(How to complete this task): From the data below, return the exact lines starting at the line containing "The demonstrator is" and ending at the line containing "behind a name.", both included, and nothing else.
(Extracted information Opens)
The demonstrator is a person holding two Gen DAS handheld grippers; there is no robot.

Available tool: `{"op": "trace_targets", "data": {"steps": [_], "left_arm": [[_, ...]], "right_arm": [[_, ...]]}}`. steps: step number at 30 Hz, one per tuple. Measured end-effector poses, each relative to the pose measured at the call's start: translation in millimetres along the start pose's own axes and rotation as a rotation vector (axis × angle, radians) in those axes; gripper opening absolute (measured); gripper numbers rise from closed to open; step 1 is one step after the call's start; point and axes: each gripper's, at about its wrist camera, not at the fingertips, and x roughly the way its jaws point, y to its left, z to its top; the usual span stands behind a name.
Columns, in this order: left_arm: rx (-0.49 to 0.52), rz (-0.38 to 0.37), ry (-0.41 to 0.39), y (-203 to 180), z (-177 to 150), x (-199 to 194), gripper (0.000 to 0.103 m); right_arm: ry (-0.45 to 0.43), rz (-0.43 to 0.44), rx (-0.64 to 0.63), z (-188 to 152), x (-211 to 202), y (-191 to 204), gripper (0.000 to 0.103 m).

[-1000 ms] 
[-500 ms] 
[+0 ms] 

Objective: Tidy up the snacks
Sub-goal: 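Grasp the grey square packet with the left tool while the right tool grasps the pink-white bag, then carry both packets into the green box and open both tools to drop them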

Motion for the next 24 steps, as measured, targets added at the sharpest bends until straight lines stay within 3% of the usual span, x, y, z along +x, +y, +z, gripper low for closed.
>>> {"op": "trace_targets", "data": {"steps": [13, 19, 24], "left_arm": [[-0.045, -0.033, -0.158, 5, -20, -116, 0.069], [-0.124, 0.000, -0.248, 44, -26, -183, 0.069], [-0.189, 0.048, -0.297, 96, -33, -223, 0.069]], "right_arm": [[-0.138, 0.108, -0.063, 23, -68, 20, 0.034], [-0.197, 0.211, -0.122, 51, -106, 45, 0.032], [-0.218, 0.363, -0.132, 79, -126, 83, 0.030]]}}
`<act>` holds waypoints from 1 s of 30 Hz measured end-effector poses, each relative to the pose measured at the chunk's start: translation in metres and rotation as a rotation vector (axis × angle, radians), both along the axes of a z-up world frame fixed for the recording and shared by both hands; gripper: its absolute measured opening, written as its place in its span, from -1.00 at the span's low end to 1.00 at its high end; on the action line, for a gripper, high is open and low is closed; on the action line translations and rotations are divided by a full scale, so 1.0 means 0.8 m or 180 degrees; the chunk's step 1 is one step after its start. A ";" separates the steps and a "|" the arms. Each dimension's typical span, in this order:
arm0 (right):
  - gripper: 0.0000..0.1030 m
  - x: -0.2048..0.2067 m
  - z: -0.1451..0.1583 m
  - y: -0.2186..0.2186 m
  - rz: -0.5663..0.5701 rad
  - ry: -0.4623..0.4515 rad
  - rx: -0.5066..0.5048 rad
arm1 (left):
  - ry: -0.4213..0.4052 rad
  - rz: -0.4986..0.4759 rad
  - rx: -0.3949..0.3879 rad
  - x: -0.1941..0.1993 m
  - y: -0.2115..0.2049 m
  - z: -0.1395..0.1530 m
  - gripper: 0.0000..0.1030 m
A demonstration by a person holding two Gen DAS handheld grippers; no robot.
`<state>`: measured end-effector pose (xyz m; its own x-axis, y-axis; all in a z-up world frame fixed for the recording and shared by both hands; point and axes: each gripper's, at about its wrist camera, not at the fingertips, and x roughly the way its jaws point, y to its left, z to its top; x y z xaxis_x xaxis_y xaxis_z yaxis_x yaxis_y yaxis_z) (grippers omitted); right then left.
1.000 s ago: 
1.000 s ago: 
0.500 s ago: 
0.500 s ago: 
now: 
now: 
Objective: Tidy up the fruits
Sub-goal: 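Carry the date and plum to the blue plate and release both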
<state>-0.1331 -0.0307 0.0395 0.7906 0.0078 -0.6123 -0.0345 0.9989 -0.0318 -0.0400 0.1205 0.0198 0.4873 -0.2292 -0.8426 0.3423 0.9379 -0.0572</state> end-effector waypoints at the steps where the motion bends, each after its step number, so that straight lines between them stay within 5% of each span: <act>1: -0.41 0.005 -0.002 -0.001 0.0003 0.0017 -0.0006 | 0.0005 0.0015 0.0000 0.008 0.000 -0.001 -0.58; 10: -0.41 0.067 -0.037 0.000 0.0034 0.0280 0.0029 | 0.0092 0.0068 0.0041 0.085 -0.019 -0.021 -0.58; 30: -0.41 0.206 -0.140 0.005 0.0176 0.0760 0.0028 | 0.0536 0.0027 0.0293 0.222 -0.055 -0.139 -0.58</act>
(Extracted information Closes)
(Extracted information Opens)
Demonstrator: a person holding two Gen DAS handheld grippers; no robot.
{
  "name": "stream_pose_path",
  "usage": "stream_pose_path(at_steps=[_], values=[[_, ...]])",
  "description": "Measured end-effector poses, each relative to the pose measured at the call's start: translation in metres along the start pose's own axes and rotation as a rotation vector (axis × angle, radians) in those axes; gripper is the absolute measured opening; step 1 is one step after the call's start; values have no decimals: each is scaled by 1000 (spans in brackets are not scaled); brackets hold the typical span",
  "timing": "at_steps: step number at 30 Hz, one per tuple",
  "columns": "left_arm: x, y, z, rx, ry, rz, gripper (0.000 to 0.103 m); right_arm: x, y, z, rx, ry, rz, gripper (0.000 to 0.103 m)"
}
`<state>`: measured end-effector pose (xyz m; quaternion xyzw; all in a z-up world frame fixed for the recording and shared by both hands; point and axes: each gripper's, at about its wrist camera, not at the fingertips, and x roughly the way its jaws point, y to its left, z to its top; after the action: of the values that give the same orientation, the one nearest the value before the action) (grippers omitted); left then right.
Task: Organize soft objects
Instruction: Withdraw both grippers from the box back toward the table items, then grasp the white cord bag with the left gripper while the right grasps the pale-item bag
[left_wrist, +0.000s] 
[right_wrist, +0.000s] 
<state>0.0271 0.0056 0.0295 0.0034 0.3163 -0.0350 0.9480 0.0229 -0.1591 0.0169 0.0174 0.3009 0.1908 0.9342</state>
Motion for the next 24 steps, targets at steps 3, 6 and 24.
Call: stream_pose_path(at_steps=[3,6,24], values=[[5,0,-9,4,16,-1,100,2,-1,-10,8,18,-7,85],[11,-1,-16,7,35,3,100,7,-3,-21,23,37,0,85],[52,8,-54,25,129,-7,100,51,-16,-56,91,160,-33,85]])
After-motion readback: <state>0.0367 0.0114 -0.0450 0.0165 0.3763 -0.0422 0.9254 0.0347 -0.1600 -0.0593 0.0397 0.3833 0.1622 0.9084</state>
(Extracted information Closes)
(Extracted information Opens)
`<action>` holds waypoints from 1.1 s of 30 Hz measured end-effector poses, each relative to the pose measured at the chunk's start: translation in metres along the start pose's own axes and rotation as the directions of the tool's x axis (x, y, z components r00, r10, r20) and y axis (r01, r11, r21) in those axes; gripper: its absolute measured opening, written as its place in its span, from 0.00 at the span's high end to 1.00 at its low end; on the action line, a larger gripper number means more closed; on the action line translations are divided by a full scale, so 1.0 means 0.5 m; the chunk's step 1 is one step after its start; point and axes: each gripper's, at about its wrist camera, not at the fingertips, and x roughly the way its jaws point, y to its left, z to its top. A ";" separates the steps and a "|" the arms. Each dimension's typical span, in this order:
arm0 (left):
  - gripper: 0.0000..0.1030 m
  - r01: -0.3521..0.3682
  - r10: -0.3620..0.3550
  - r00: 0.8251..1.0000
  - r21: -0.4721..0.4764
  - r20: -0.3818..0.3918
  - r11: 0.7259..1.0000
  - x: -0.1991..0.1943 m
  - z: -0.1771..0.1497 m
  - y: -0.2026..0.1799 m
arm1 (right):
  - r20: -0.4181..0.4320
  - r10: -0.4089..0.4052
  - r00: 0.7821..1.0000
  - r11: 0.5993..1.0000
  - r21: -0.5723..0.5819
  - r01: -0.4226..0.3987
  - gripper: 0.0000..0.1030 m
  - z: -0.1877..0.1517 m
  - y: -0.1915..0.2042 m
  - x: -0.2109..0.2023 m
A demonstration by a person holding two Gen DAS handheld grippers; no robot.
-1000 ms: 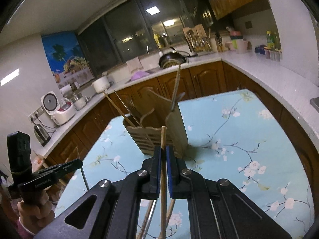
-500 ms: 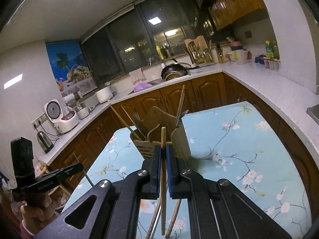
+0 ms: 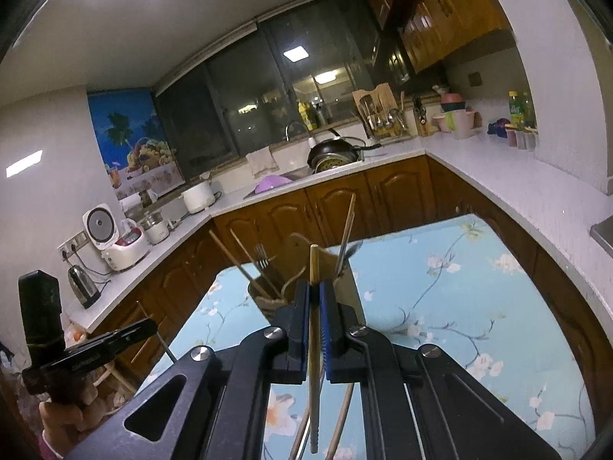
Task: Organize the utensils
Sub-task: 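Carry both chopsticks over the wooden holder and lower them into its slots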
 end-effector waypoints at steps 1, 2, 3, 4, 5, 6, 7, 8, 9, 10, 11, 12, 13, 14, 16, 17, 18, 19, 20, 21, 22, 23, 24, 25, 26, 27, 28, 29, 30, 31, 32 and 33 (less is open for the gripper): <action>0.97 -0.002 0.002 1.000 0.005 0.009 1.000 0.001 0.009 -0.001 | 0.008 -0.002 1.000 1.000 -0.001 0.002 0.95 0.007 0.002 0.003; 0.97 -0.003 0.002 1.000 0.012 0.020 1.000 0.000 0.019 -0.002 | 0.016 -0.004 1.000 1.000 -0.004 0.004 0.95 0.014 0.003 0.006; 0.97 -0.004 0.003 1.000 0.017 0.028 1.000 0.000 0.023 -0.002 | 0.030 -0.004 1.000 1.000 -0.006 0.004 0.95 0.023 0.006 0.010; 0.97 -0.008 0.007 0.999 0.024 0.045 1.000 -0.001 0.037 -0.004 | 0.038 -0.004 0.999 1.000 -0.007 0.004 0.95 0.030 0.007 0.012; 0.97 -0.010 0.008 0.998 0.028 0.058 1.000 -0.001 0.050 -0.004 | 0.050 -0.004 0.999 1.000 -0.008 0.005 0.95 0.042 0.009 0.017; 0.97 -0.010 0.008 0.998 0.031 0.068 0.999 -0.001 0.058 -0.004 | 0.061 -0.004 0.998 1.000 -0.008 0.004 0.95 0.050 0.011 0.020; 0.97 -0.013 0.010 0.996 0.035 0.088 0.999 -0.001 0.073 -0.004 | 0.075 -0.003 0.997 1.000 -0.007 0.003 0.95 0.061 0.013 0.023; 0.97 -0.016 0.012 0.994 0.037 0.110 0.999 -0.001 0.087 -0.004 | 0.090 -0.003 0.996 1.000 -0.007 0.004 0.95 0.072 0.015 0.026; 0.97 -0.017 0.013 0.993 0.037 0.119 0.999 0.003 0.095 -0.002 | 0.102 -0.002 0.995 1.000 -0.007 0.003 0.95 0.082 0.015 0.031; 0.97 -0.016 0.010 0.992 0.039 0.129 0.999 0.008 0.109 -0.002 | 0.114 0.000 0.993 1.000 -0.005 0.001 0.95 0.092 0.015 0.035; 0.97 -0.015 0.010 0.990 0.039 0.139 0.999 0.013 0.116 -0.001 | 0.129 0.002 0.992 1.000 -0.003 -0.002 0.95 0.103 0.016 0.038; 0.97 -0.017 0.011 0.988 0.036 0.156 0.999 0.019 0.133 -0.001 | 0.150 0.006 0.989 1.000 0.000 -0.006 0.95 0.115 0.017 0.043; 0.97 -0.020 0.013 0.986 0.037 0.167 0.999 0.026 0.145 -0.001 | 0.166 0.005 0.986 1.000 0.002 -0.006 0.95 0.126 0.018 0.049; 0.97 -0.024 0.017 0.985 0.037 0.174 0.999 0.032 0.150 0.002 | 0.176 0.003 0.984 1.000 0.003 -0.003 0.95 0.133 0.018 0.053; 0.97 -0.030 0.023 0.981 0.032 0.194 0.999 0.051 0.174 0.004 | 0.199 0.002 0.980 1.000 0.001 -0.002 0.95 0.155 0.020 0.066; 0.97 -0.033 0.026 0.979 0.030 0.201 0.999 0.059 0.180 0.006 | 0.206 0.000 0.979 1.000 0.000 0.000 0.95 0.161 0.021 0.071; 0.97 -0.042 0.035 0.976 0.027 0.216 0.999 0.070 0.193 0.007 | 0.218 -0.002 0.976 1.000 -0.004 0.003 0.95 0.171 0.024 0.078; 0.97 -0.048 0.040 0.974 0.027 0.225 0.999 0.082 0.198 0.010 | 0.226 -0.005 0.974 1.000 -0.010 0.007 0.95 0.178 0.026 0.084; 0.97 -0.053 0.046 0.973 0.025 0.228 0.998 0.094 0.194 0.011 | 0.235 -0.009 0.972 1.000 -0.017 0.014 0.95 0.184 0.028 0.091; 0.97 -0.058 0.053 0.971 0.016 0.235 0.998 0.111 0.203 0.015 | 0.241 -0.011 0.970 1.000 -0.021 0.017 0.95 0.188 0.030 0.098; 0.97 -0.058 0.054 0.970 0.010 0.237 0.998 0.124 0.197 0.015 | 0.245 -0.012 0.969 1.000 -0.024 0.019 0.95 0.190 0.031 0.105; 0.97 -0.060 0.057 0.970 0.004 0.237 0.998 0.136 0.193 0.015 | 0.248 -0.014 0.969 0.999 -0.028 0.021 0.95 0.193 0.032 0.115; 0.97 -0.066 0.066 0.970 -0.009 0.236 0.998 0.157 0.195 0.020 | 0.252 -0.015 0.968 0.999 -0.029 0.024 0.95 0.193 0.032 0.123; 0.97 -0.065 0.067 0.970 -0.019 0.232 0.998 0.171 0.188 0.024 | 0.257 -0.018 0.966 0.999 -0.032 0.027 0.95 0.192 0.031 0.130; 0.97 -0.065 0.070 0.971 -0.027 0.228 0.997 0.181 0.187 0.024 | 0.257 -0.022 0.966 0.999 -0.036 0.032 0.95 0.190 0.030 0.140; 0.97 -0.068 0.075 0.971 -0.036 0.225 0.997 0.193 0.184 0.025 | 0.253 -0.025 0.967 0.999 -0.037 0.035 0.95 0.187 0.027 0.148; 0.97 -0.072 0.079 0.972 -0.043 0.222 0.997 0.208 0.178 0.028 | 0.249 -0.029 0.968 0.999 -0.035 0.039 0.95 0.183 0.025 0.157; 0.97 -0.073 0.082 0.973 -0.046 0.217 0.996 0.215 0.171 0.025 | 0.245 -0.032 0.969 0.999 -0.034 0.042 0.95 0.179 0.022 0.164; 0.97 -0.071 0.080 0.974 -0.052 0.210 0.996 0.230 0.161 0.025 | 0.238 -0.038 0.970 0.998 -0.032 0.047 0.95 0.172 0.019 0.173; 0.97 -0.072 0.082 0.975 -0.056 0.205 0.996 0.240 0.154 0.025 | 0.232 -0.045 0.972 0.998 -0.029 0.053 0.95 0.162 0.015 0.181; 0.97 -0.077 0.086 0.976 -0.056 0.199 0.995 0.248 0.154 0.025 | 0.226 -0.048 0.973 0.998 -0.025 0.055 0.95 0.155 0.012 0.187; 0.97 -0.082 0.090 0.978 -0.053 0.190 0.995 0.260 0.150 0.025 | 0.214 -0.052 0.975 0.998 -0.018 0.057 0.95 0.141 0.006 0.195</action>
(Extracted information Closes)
(Response area):
The demonstrator is a person holding two Gen DAS handheld grippers; there is no robot.

Available tool: `{"op": "trace_targets", "data": {"steps": [_], "left_arm": [[_, ...]], "right_arm": [[_, ...]]}}`. steps: step number at 30 Hz, one per tuple. Measured end-effector poses, each relative to the pose measured at the call's start: translation in millimetres along the start pose's own axes and rotation as a rotation vector (axis × angle, radians) in those axes; gripper opening absolute (measured); gripper numbers rise from closed to open; step 1 is one step after the call's start; point and axes: each gripper's, at about its wrist camera, not at the fingertips, and x roughly the way its jaws point, y to its left, z to its top; the usual span stands behind a name.

The full output has been given.